Civ. 3e, 10 juill. 2013, FS-P+B+I, n° 12-14.569
Aux termes de l’article 43 de la loi n° 65-557 du 10 juillet 1965 fixant le statut de la copropriété des immeubles bâtis, les clauses qui ne respectent pas les dispositions impératives de la loi sont réputées non écrites.
L’une des caractéristiques du régime juridique du réputé non écrit est qu’il n’enferme l’action dans aucun délai de prescription (pas même celui de dix ans de l’alinéa 1er de l’article 42 de la loi).
Quant à l’application de la sanction dans le temps, lorsque, comme au cas particulier, la clause litigieuse a trait à la répartition des charges (ce qui nécessite que le juge procède à une nouvelle répartition, V. L. n° 65-557, art. 43, al. 2), selon le dernier état de la jurisprudence, son annulation ne saurait rétroagir.
C’est ce que réaffirme l’arrêt rapporté, estimant que le juge du fond a décidé « à bon droit » que la décision de réputer non écrite une clause de répartition de charges communes spéciales d’entretien et d’étanchéité de la toiture de deux bâtiments ne peut valoir que pour l’avenir et ne peut prendre effet qu’à compter de la date où la décision a acquis l’autorité de la chose jugée.
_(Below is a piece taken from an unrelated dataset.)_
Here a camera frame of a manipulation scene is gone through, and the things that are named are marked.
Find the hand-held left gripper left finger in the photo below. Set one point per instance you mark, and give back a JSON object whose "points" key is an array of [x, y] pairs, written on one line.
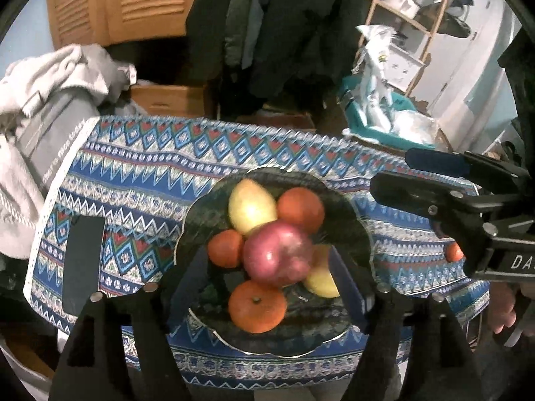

L’arrêt d’appel est toutefois censuré au visa de l’article 1134 du code civil, en ce qu’il a refusé d’exonérer de charges d’eau froide le propriétaire d’un lot à usage autre que d’habitation (en l’occurrence, à usage d’entrepôt, V. moyen au pourvoi, arrêt, p. 7), alors que le règlement de copropriété prévoyait que « les dépenses d’eau froide pour les services communs et celles relatives aux consommations individuelles dans le cas d’absence de compteurs individuels seront réparties entre tous les propriétaires des lots à usage d’habitation au prorata des tantièmes généraux de copropriété attachés à ces lots » (précisant qu’en l’absence de compteurs, les consommations d’eau froide sont réparties au prorata des millièmes).